* WHAT YOU NEED TO DO
Would you return the complete listing below word for word?

* DATA TO USE

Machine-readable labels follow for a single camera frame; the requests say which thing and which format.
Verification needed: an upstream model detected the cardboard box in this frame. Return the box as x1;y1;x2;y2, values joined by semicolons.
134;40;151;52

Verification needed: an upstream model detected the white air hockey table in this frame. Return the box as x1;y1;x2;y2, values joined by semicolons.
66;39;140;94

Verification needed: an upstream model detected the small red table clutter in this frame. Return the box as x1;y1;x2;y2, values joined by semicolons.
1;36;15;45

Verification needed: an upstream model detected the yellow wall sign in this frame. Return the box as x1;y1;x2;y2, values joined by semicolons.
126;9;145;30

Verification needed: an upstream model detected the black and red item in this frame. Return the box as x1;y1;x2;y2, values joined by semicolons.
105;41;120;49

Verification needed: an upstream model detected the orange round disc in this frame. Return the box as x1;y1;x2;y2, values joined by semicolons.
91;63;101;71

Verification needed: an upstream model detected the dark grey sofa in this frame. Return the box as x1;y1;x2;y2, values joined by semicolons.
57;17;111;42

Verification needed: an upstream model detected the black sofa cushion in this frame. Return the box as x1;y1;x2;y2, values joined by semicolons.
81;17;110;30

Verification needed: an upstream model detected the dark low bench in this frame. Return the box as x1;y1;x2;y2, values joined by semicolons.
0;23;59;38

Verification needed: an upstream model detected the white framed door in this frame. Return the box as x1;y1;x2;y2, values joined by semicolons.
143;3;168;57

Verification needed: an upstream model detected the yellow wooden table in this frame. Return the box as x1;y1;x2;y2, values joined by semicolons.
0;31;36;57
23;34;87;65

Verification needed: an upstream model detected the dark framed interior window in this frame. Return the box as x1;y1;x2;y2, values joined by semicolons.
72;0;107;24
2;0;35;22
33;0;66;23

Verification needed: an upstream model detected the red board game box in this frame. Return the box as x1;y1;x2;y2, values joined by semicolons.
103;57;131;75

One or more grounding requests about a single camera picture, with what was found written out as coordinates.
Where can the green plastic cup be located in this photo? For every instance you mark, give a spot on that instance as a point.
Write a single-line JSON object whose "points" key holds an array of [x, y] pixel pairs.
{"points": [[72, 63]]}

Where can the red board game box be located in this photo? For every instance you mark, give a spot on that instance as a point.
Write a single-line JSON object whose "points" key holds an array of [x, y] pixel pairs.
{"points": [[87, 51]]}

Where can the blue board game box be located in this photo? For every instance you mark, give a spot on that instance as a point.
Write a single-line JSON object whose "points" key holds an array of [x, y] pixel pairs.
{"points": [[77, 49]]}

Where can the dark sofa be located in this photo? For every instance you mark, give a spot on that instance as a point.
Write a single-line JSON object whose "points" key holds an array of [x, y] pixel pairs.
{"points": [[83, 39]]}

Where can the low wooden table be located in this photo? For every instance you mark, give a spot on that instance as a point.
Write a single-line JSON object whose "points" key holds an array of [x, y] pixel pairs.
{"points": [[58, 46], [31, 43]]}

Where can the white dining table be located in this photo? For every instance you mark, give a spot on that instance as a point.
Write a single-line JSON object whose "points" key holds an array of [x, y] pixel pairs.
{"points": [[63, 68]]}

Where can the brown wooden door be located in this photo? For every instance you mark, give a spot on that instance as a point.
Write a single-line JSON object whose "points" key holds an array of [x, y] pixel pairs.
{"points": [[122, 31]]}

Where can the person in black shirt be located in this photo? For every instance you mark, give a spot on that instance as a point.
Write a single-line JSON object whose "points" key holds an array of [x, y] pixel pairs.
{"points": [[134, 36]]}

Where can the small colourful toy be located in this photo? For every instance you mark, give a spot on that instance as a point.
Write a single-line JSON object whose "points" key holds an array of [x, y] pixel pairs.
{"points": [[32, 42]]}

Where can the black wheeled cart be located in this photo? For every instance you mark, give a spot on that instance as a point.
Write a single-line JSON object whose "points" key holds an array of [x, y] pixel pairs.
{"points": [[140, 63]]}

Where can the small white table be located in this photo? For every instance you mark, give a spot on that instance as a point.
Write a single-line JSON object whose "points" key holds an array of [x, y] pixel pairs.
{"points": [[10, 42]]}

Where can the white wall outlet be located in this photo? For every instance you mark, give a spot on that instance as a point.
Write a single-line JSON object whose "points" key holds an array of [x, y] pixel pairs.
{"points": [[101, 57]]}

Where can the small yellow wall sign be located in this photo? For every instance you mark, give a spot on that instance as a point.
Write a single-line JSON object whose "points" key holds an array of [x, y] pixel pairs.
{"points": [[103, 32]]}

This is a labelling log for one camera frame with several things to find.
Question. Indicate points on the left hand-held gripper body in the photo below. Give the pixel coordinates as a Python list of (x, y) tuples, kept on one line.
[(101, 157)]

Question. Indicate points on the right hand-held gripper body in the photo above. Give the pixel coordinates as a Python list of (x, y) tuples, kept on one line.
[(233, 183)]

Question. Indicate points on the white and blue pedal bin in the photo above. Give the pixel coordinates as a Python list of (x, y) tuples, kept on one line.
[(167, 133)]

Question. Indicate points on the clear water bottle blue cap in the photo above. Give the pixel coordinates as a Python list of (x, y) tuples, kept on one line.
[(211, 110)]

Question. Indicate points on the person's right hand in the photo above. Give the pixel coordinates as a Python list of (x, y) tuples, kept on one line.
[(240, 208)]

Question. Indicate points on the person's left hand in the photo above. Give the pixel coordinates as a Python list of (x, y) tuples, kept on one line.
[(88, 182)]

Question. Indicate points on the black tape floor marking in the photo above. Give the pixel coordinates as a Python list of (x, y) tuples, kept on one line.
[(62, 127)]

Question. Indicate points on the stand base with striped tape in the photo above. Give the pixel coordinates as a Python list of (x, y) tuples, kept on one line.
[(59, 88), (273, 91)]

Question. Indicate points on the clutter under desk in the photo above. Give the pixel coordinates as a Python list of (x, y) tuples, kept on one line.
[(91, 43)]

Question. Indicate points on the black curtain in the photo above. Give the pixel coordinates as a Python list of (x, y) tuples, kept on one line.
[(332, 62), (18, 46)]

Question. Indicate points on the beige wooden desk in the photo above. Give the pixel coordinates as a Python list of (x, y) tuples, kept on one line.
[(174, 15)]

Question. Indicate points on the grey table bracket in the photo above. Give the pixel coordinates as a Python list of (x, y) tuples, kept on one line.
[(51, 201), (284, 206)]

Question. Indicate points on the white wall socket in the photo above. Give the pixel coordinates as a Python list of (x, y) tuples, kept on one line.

* RESPONSE BOX
Machine-readable labels follow for a single camera frame; the requests say which thing and which format.
Verification needed: an upstream model detected the cardboard box in this frame. Return the box as x1;y1;x2;y2, values joined by semicolons.
134;40;151;52

Verification needed: an upstream model detected the white air hockey table in this frame. Return the box as x1;y1;x2;y2, values joined by semicolons.
66;39;140;94

Verification needed: an upstream model detected the small red table clutter in this frame. Return the box as x1;y1;x2;y2, values joined by semicolons.
1;36;15;45

Verification needed: an upstream model detected the yellow wall sign in this frame. Return the box as x1;y1;x2;y2, values joined by semicolons.
126;9;145;30

Verification needed: an upstream model detected the black and red item in this frame. Return the box as x1;y1;x2;y2, values joined by semicolons.
105;41;120;49

Verification needed: an upstream model detected the orange round disc in this frame. Return the box as x1;y1;x2;y2, values joined by semicolons.
91;63;101;71

Verification needed: an upstream model detected the dark grey sofa in this frame. Return the box as x1;y1;x2;y2, values joined by semicolons.
57;17;111;42

Verification needed: an upstream model detected the black sofa cushion in this frame. Return the box as x1;y1;x2;y2, values joined by semicolons.
81;17;110;30

Verification needed: an upstream model detected the dark low bench in this frame. Return the box as x1;y1;x2;y2, values joined by semicolons.
0;23;59;38

Verification needed: an upstream model detected the white framed door in this frame. Return the box as x1;y1;x2;y2, values joined by semicolons.
143;3;168;57

Verification needed: an upstream model detected the yellow wooden table in this frame. Return the box as x1;y1;x2;y2, values joined by semicolons.
0;31;36;57
23;34;87;65

Verification needed: an upstream model detected the dark framed interior window in this frame. Return the box as x1;y1;x2;y2, values joined by semicolons.
72;0;107;24
2;0;35;22
33;0;66;23

Verification needed: an upstream model detected the red board game box in this frame. Return the box as x1;y1;x2;y2, values joined by semicolons.
103;57;131;75

One or more grounding requests about a single camera picture, with what was found written out as coordinates.
Where can the green plastic cup be located in this photo? For every instance you mark, give a spot on that instance as a point.
Write a single-line JSON object whose "points" key holds an array of [x, y] pixel pairs.
{"points": [[72, 63]]}

Where can the red board game box be located in this photo? For every instance you mark, give a spot on that instance as a point.
Write a single-line JSON object whose "points" key holds an array of [x, y] pixel pairs.
{"points": [[87, 51]]}

Where can the blue board game box be located in this photo? For every instance you mark, give a spot on that instance as a point.
Write a single-line JSON object whose "points" key holds an array of [x, y] pixel pairs.
{"points": [[77, 49]]}

Where can the dark sofa be located in this photo? For every instance you mark, give a spot on that instance as a point.
Write a single-line JSON object whose "points" key holds an array of [x, y] pixel pairs.
{"points": [[83, 39]]}

Where can the low wooden table be located in this photo? For every instance you mark, give a spot on that instance as a point.
Write a single-line JSON object whose "points" key holds an array of [x, y] pixel pairs.
{"points": [[58, 46], [31, 43]]}

Where can the white dining table be located in this photo? For every instance you mark, give a spot on that instance as a point.
Write a single-line JSON object whose "points" key holds an array of [x, y] pixel pairs.
{"points": [[63, 68]]}

Where can the brown wooden door be located in this photo? For every instance you mark, give a spot on that instance as a point.
Write a single-line JSON object whose "points" key holds an array of [x, y] pixel pairs.
{"points": [[122, 31]]}

Where can the person in black shirt be located in this photo? For every instance you mark, give a spot on that instance as a point.
Write a single-line JSON object whose "points" key holds an array of [x, y] pixel pairs.
{"points": [[134, 36]]}

Where can the small colourful toy be located in this photo? For every instance you mark, give a spot on that instance as a point.
Write a single-line JSON object whose "points" key holds an array of [x, y] pixel pairs.
{"points": [[32, 42]]}

Where can the black wheeled cart be located in this photo? For every instance you mark, give a spot on that instance as a point.
Write a single-line JSON object whose "points" key holds an array of [x, y] pixel pairs.
{"points": [[140, 63]]}

Where can the small white table be located in this photo? For every instance you mark, give a spot on that instance as a point.
Write a single-line JSON object whose "points" key holds an array of [x, y] pixel pairs.
{"points": [[10, 42]]}

Where can the white wall outlet be located in this photo? For every instance you mark, give a spot on that instance as a point.
Write a single-line JSON object whose "points" key holds an array of [x, y] pixel pairs.
{"points": [[101, 57]]}

Where can the small yellow wall sign be located in this photo? For every instance you mark, give a spot on that instance as a point.
Write a single-line JSON object whose "points" key holds an array of [x, y] pixel pairs.
{"points": [[103, 32]]}

This is a labelling log for one camera frame with several things to find.
Question. Indicate points on the left hand-held gripper body in the photo below. Give the pixel coordinates as a Python list of (x, y) tuples, kept on one line.
[(101, 157)]

Question. Indicate points on the right hand-held gripper body in the photo above. Give the pixel coordinates as a Python list of (x, y) tuples, kept on one line.
[(233, 183)]

Question. Indicate points on the white and blue pedal bin in the photo above. Give the pixel coordinates as a Python list of (x, y) tuples, kept on one line.
[(167, 133)]

Question. Indicate points on the clear water bottle blue cap in the photo above. Give the pixel coordinates as a Python list of (x, y) tuples, kept on one line.
[(211, 110)]

Question. Indicate points on the person's right hand in the photo above. Give the pixel coordinates as a Python list of (x, y) tuples, kept on one line.
[(240, 208)]

Question. Indicate points on the person's left hand in the photo above. Give the pixel coordinates as a Python list of (x, y) tuples, kept on one line.
[(88, 182)]

Question. Indicate points on the black tape floor marking in the photo above. Give the pixel coordinates as a Python list of (x, y) tuples, kept on one line.
[(62, 127)]

Question. Indicate points on the stand base with striped tape in the photo above. Give the pixel coordinates as a Python list of (x, y) tuples, kept on one line.
[(59, 88), (273, 91)]

Question. Indicate points on the clutter under desk in the photo above. Give the pixel coordinates as a Python list of (x, y) tuples, kept on one line.
[(91, 43)]

Question. Indicate points on the black curtain in the photo above. Give the pixel coordinates as a Python list of (x, y) tuples, kept on one line.
[(332, 62), (18, 46)]

Question. Indicate points on the beige wooden desk in the photo above. Give the pixel coordinates as a Python list of (x, y) tuples, kept on one line.
[(174, 15)]

Question. Indicate points on the grey table bracket in the photo above. Give the pixel coordinates as a Python list of (x, y) tuples, kept on one line.
[(51, 201), (284, 206)]

Question. Indicate points on the white wall socket in the photo above. Give the pixel coordinates as a Python list of (x, y) tuples, kept on one line.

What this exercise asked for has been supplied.